Current research on adversarial examples generally believes that simple methods based on single-image iterative optimization are difficult to achieve the transferability of targeted adversarial attacks, so they have to resort to complex methods that require a large amount of addi

Category：hotcomm

2025-10-22

Current research on adversarial examples generally believes that simple methods based on single-image iterative optimization are difficult to achieve the transferability of targeted adversarial attacks, so they have to resort to complex methods that require a large amount of additional data to train multiple generative models. However, our work published in NeurIPS 2021 found that this is not the case: when a simple method uses a very simple objective function, Logit Loss, to replace the currently commonly used cross entropy loss function (Cross Entropy Loss) on the premise of having enough iterations to ensure convergence, it is enough to make its performance overwhelm the current strongest complex methods. In addition, we have also reflected on and improved the current common scenarios for evaluating transferability. Specifically, we found that the current assessment scenario settings are too simple and unrealistic, resulting in many assessment results being misleading. Therefore, we propose three more challenging and realistic scenarios to provide references for future related research.

In this issue of AI TIME PhD live broadcast room, we invited Zhao Zhengyu, a postdoctoral researcher at the Helmholtz Center for Information Security (CISPA) in Leeds, to share his report "Reflections on Targeted Combat Image Migration".

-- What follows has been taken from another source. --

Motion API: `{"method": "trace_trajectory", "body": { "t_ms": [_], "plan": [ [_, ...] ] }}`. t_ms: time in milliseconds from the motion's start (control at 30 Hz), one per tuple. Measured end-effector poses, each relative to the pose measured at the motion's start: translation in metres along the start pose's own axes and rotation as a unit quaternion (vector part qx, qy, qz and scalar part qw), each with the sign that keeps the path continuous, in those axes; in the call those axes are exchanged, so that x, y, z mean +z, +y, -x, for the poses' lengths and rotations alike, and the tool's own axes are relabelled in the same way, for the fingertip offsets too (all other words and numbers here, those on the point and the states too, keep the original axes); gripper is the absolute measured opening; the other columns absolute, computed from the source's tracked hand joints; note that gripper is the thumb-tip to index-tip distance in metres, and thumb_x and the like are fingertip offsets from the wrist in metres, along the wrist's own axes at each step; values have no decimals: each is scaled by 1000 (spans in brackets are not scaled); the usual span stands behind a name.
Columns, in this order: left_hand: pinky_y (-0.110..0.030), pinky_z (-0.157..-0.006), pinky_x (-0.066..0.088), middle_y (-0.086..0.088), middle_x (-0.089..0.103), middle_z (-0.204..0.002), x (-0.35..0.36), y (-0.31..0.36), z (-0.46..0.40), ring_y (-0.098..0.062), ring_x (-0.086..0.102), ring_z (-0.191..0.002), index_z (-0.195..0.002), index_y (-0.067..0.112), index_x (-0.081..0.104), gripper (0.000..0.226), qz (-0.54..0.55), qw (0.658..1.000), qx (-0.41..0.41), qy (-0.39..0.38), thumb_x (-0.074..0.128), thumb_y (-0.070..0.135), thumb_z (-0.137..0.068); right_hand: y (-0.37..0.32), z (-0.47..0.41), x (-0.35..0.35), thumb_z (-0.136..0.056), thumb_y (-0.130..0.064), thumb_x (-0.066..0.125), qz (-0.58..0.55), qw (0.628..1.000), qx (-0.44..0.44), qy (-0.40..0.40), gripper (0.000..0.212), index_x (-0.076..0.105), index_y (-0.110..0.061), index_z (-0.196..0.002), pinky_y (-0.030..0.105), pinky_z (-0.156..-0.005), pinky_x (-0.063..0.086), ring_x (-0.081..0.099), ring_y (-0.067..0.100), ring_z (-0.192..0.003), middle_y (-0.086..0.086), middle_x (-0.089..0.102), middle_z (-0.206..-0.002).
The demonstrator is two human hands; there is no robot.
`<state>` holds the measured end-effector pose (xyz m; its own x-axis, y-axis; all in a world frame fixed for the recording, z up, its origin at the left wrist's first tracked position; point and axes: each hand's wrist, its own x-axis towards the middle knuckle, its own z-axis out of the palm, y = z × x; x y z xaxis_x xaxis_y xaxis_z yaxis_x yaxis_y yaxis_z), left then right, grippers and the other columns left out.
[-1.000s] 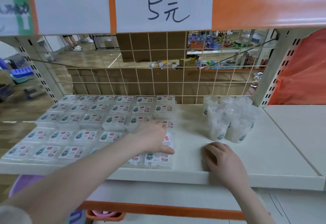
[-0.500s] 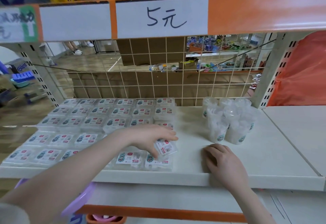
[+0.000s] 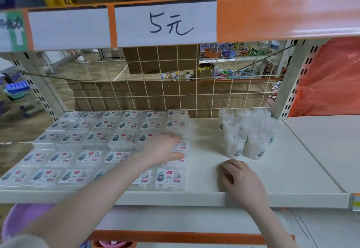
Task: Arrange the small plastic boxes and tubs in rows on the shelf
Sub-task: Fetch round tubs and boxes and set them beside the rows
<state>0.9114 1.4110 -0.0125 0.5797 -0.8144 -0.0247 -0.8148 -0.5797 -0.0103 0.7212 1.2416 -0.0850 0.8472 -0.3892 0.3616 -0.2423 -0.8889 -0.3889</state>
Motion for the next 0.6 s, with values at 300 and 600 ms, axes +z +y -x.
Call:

Zhao Zhengyu: Postdoctoral researcher at Helmholtz Center for Information Security (CISPA), Germany. PhD degree from Radboud University in the Netherlands. The research direction involves the security and privacy issues of computer vision , mainly including adversarial examples (Adversarial Examples), training sample poisoning (Data Poisoning), and training sample membership inference (Membership Inference).

Background of Computer Vision

Computer vision is to imitate human vision by training computers to realize the perception of the world.

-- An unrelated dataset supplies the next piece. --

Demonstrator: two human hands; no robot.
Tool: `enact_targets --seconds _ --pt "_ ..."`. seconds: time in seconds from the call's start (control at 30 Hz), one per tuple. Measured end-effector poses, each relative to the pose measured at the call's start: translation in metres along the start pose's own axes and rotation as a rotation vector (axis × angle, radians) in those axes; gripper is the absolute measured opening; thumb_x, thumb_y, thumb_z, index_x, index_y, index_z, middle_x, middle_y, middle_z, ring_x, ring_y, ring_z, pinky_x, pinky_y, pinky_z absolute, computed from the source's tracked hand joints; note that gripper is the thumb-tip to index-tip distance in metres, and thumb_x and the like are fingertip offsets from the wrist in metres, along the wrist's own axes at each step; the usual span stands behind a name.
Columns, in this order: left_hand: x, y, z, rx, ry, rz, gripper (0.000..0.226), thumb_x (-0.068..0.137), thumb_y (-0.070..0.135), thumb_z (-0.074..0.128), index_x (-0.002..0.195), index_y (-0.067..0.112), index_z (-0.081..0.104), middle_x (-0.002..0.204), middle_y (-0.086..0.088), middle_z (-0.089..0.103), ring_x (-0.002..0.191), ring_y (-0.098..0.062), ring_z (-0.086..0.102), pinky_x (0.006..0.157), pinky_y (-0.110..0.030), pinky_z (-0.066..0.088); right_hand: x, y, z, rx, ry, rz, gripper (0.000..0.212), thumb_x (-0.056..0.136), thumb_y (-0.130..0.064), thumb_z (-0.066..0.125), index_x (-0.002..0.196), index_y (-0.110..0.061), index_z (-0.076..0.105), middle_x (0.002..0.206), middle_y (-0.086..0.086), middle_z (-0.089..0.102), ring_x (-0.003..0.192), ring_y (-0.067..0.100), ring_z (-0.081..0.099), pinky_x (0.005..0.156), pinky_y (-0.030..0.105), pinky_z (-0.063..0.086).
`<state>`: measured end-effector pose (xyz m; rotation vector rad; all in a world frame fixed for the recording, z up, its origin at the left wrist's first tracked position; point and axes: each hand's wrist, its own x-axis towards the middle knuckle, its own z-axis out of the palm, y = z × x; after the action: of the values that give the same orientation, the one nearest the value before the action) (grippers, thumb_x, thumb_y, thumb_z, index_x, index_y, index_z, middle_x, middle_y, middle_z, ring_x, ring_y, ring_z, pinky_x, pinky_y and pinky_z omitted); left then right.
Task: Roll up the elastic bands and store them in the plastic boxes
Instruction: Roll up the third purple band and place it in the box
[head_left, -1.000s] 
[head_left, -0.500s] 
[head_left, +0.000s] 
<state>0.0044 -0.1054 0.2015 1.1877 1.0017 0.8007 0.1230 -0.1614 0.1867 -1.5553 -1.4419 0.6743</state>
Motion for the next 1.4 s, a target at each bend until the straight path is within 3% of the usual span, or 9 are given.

Computer vision has been widely used in our daily lives: such as autonomous driving, medical imaging, and face recognition.

In computer vision, a typical image recognition task mainly consists of the following three steps:

First, calculate The computer camera captures the real scene and stores it in the form of an RGB three-dimensional image matrix;

Then, we will use a large number of images with correct labels to train the computer to learn how to recognize;

Finally, the trained computer can be used to recognize new images.

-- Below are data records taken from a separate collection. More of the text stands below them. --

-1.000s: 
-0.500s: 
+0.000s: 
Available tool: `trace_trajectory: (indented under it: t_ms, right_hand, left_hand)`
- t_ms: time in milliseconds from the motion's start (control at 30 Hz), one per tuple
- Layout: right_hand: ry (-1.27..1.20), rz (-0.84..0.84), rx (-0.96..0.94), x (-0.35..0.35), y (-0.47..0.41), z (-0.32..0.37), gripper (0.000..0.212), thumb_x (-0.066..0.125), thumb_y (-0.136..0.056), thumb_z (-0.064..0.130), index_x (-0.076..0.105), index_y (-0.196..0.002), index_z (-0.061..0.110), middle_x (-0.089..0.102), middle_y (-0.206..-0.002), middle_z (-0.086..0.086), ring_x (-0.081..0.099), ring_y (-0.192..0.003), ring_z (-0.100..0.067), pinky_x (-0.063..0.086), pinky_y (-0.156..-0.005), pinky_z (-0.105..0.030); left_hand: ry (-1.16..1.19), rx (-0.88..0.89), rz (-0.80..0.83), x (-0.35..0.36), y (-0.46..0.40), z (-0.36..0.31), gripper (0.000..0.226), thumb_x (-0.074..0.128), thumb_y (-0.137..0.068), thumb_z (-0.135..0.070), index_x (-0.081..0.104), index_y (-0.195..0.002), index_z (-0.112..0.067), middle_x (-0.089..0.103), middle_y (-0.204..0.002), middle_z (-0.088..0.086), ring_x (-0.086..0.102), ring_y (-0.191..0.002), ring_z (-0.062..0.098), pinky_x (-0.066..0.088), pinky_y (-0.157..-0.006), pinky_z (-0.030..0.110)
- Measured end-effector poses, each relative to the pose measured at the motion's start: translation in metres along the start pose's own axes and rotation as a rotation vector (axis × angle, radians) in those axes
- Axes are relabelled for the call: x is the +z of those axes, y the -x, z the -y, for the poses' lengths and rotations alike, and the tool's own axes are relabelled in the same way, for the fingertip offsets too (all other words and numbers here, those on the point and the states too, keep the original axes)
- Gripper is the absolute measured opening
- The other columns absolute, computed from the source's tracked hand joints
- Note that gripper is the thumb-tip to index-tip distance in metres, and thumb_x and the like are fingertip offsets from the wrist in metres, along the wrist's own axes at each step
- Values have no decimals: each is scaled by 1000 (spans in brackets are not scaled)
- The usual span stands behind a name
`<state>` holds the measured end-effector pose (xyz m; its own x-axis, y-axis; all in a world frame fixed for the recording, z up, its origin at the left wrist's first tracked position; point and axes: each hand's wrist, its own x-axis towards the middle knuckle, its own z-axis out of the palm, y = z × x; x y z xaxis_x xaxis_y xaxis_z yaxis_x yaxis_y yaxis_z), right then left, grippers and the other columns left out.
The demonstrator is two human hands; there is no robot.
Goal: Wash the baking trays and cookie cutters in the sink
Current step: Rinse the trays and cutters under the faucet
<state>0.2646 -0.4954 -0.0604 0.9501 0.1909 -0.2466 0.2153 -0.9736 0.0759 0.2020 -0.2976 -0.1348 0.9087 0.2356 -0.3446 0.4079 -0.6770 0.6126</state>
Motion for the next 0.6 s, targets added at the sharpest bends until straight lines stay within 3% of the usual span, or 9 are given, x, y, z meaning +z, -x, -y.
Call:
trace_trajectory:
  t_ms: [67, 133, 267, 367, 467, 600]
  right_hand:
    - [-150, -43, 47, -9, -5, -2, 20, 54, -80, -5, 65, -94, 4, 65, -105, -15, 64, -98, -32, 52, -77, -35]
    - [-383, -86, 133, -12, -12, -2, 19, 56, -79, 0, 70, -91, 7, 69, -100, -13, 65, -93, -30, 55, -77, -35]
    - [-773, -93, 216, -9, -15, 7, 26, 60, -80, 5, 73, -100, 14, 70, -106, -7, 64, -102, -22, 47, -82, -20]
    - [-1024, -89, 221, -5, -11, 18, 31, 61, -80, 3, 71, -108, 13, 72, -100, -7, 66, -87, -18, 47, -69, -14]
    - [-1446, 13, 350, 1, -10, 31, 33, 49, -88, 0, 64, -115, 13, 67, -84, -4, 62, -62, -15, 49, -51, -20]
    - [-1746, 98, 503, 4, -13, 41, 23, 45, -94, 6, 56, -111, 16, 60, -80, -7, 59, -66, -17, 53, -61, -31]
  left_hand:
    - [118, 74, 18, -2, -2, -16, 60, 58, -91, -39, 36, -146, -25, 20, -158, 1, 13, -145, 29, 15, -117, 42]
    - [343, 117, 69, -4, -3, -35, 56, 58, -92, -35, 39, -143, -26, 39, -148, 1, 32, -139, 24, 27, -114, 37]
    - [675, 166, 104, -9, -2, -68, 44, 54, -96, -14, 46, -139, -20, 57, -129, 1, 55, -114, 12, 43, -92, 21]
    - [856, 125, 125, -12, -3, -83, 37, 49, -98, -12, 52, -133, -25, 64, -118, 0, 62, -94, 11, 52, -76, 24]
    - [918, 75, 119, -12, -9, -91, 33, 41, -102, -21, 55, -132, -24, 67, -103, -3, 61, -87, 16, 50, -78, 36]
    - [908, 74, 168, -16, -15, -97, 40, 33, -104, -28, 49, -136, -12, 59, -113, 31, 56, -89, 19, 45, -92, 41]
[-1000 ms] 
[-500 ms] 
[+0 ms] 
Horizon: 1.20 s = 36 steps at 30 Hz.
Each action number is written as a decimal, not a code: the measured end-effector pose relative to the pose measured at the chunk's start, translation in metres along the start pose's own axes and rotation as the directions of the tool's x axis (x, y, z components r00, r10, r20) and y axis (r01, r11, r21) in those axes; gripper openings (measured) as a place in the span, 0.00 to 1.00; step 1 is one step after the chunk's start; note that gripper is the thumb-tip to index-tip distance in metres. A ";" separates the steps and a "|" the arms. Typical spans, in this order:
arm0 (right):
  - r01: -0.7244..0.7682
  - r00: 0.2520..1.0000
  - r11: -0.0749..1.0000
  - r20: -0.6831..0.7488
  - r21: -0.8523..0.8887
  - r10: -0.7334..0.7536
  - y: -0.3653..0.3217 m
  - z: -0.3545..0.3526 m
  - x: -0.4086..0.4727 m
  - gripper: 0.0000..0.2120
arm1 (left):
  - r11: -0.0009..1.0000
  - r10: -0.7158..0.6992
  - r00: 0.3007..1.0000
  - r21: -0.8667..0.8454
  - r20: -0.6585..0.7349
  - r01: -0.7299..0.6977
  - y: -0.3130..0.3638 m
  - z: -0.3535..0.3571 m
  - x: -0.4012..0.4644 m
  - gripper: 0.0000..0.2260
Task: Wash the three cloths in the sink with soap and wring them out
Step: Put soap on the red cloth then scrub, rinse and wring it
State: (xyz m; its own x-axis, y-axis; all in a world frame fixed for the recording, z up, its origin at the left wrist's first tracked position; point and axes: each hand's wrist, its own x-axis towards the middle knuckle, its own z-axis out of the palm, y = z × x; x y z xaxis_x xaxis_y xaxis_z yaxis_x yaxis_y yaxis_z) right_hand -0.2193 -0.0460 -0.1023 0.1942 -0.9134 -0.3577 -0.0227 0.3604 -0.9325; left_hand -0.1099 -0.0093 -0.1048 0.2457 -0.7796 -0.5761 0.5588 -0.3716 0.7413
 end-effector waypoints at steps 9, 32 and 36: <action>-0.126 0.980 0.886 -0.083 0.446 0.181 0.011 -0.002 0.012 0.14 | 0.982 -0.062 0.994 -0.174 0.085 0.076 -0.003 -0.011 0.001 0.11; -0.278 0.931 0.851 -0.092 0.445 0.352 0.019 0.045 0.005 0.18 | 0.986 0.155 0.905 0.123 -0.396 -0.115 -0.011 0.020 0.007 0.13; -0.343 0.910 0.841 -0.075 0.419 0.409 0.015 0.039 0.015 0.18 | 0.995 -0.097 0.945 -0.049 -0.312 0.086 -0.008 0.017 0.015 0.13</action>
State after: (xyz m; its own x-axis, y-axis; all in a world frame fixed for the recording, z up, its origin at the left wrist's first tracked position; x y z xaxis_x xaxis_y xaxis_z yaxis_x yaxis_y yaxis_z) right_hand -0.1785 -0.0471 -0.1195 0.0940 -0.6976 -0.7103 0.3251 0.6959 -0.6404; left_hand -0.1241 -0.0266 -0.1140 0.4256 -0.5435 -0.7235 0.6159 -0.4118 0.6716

As we all know, with the development of deep learning technology, the recognition ability of computer vision in specific tasks can surpass humans around 2015.

However, when faced with images taken in some unconventional scenes, the computer's recognition ability will drop sharply. As shown in the figure, although the human eye can identify the yellow bird regardless of various noises, it is difficult for computer vision to do so.

In order to study the reasons for this phenomenon and further understand the shortcomings of computer vision, researchers began to study adversarial images. So let's take a look at what adversarial images are.

Running Time of Frank-Wolfe

An adversarial image is an artificial image produced by tampering with a normal image such that the computer vision model is no longer able to correctly identify the true content of the image.

As shown in the figure above, a conventional model training process inputs a normal cat image x0 and optimizes the model parameters θ to minimize the output of the loss function J(x,y0=cat), so that the model can learn how to correctly identify x0. This training process can be expressed in the following form:

The process of generating adversarial images can be regarded as a mirror operation of the above training process.In other words, in order to prevent the trained model from correctly identifying the cat in the input image x0, we will optimize the input image x0 to maximize the output of the loss function J(x,y0=cat). This process of generating adversarial images can be expressed in the following form:

Since it only prevents the model from outputting the correct recognition result y0=cat, we call this adversarial process untargeted adversarial. Similarly, we can also use the following method to make the model output a specific error recognition result, such as yt=dog. We call it targeted confrontation.

In addition, generating adversarial images also needs to meet a basic condition, that is, there are no obvious traces of tampering. This condition is generally achieved by limiting the Lp distance between the adversarial image and the original image as follows:

In summary, the process of generating a targeted adversarial image can be expressed as the following optimization problem:

h Current research on tml2 most often uses an iteration-based gradient descent method as shown below to achieve this optimization:

Data Structure

Obviously, during the above optimization process, we have a strong assumption: we can obtain the gradient of the model. This situation is called white box confrontation.

In a real (black box) confrontation scenario, it is difficult for us to know the technical details of the model, let alone obtain its specific gradient. Therefore, in real confrontation scenarios, we need to optimize the adversarial image on the local white box model, and at the same time enable it to deceive the unknown black box model. We call this ability of adversarial images its Transferability.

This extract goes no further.